Dr Maria Mouyis – Pregnancy outcomes
Dr Mouyis who has a specialist interest in reproductive rheumatology shared her expertise in pregnancy outcomes in the spondyloarthropathies. Her take-home messages were that AS disease activity increased in pregnancy, except for peripheral arthritis and active disease is associated with adverse pregnancy outcomes. On the other hand, psoriatic arthritis disease activity improved by up to 50% in pregnancy with no evidence of adverse pregnancy outcomes, but disease activity then increased in the post-partum period in 40-80%.
Team Bump (Claire Jeffries AStretch) – Physio in pregnancy
Claire Jeffries and colleagues enthusiastically presented the advantages of physiotherapy in pregnancy for symptoms control, including the importance of the multidisciplinary team input, through a series of case studies and interactive audience participation. They were keen to promote the importantance for patients to keep exercising for as long as possible during pregnancy as this will help, both with their general health and their axial SpA (AS). As their pregnancy advances, patients may find it easier to exercise in the swimming pool where the water helps to support their weight, and this was where the physiotherapist can provide further advice (aquanatal exercise) toward their care.

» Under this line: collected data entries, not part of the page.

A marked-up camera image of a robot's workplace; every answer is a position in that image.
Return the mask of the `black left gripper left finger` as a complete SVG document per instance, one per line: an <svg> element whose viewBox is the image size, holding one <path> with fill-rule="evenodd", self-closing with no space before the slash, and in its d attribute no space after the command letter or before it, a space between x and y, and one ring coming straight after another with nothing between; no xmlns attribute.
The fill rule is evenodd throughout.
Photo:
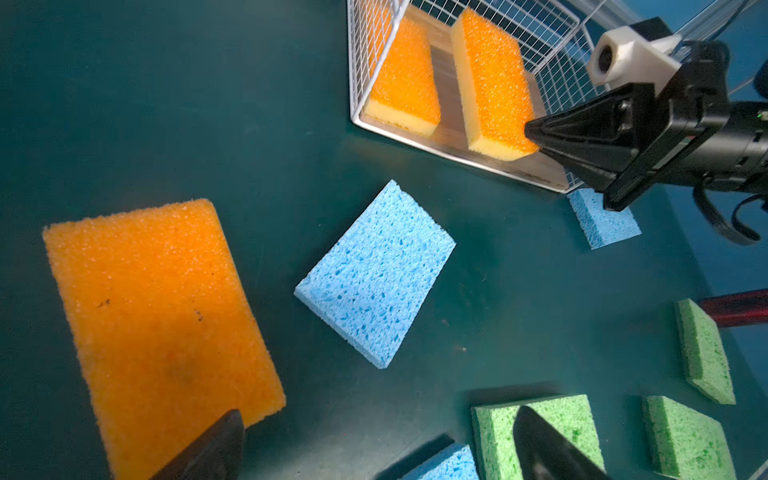
<svg viewBox="0 0 768 480"><path fill-rule="evenodd" d="M230 410L151 479L237 479L244 441L245 427L241 413L237 409Z"/></svg>

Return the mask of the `green sponge front centre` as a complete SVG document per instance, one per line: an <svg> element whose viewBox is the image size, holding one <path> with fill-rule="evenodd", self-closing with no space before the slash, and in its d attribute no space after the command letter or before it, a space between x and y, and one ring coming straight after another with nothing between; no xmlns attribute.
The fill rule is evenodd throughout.
<svg viewBox="0 0 768 480"><path fill-rule="evenodd" d="M588 396L471 409L483 479L606 479Z"/></svg>

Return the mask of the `green sponge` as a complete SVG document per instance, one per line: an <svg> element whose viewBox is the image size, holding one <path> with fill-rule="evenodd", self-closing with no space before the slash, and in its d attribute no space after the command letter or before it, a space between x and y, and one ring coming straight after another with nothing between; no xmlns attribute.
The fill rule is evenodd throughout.
<svg viewBox="0 0 768 480"><path fill-rule="evenodd" d="M722 425L665 396L642 401L656 473L672 479L734 479L734 463Z"/></svg>
<svg viewBox="0 0 768 480"><path fill-rule="evenodd" d="M686 380L720 405L735 405L728 358L715 321L693 300L675 304Z"/></svg>
<svg viewBox="0 0 768 480"><path fill-rule="evenodd" d="M606 479L588 396L471 409L483 479Z"/></svg>

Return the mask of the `blue sponge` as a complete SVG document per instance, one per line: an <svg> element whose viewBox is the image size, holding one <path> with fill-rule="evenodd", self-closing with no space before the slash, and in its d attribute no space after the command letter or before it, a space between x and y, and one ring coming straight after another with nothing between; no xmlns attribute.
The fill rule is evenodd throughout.
<svg viewBox="0 0 768 480"><path fill-rule="evenodd" d="M469 445L454 443L417 466L402 480L479 480Z"/></svg>
<svg viewBox="0 0 768 480"><path fill-rule="evenodd" d="M567 195L592 250L639 236L641 229L629 208L614 212L603 208L603 195L590 188Z"/></svg>
<svg viewBox="0 0 768 480"><path fill-rule="evenodd" d="M412 196L389 181L294 294L385 369L455 246Z"/></svg>

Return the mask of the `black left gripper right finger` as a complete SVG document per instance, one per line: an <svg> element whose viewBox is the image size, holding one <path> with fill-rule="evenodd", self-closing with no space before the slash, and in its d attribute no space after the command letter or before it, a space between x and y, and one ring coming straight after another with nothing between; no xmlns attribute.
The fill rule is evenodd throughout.
<svg viewBox="0 0 768 480"><path fill-rule="evenodd" d="M610 480L610 477L549 422L521 406L513 438L524 479Z"/></svg>

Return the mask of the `green sponge front right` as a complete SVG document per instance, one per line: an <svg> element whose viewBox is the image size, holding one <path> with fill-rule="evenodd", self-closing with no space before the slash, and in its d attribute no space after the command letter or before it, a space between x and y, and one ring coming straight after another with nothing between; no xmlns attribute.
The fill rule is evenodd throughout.
<svg viewBox="0 0 768 480"><path fill-rule="evenodd" d="M672 479L734 479L734 463L722 425L665 396L642 401L656 473Z"/></svg>

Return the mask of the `green sponge far right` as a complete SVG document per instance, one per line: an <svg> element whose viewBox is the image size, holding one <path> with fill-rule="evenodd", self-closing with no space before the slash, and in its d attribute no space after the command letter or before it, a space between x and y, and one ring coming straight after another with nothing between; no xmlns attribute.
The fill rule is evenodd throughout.
<svg viewBox="0 0 768 480"><path fill-rule="evenodd" d="M720 405L735 405L728 358L715 321L693 300L675 304L686 380Z"/></svg>

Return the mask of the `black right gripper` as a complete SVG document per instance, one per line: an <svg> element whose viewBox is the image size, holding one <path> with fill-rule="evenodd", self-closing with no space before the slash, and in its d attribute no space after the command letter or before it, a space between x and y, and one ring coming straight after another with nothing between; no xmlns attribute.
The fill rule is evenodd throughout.
<svg viewBox="0 0 768 480"><path fill-rule="evenodd" d="M653 84L628 83L527 122L526 138L603 192L608 210L655 184L765 195L767 101L729 100L724 43L688 46L690 58L657 99Z"/></svg>

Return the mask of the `red black handheld object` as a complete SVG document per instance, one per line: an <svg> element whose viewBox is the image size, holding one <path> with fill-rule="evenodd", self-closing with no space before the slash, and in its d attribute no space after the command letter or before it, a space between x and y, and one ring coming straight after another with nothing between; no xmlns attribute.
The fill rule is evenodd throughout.
<svg viewBox="0 0 768 480"><path fill-rule="evenodd" d="M767 289L709 297L699 300L697 304L719 328L767 323Z"/></svg>

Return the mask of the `blue sponge front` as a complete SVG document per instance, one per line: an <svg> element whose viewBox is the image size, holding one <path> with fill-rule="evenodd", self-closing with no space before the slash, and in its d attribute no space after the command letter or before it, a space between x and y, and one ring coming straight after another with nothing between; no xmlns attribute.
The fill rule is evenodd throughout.
<svg viewBox="0 0 768 480"><path fill-rule="evenodd" d="M469 445L454 443L417 466L402 480L479 480Z"/></svg>

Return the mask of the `orange sponge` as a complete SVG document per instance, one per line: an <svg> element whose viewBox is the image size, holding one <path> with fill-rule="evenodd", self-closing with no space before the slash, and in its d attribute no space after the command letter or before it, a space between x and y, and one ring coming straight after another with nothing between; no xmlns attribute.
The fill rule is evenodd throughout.
<svg viewBox="0 0 768 480"><path fill-rule="evenodd" d="M538 152L524 134L534 109L517 40L466 8L451 41L468 148L501 161Z"/></svg>
<svg viewBox="0 0 768 480"><path fill-rule="evenodd" d="M47 226L48 261L117 479L147 479L230 410L286 396L206 199Z"/></svg>
<svg viewBox="0 0 768 480"><path fill-rule="evenodd" d="M403 18L363 113L429 138L441 122L427 29Z"/></svg>

Professor van der Horst enlightened the audience on the importance of sex and gender differences in diagnosis and treatment. AxSpA is under-diagnosed in women and the use of uveitis screening may help to improve identification of cases. Women have a lower level of response to TNF inhibitors and shorter drug retention. Lastly, we must not forget to consider the management of osteoporosis in young males with axSpA. She finished her talk with the remark “Adam is not Eve”.
Professor Barnes gave an eloquent account, starting with the history of cannabis and the endocannabinoid system. There are many components in the nature plant which may have medicinal properties. The main two components are THC and CBD but terpenes and flavonoids may also have effects. Delivery methods, evidence for use in conditions/symptoms, regulations around use and prescription, and current guidance by RCP/BPNA were presented to the audience
Chris presented passionately and encouraged everyone to prescribe exercise because there was consensus in the literature supporting the need to the make exercise therapy an ‘integral part of standard care’ in Spondyloarthritis, and that promoting physical activity and exercise was everyone’s business. He argued that exercise in SpA was safe and should consist of a mixture of aerobic, neuromotor, resistance and flexibility components. He suggested that high intensity training, specifically resistance training, may be an under-utilised area of exercise therapy in SpA and more research is needed to help establish optimum dosage to aid prescription of exercise.
Professor Bundy provided a roadmap for motivational interviewing to enhance the SpA consultation, using the framework of planning, evoking, focusing and engaging. She enthusiastically encouraged the audience to use the consultation as an opportunity to introduce behaviour change and that the 10-minute framework of motivational interviewing should be a routine tool. She described how motivational interviewing was patient-centred and had good evidence base for increasing capability and motivation. She demonstrated that the techniques were easy to use and effective when practiced consistently.
Dr Zhao gave a clear and concise talk regarding multi-morbidity in AxSpA. He showed evidence that comorbidity is common, with clustering around mental health and cardiovascular diseases. As such there was a need to approach care in rheumatology in a holistic way as it can impact on treatment response/patient reported outcomes, and there was ongoing further research in this area.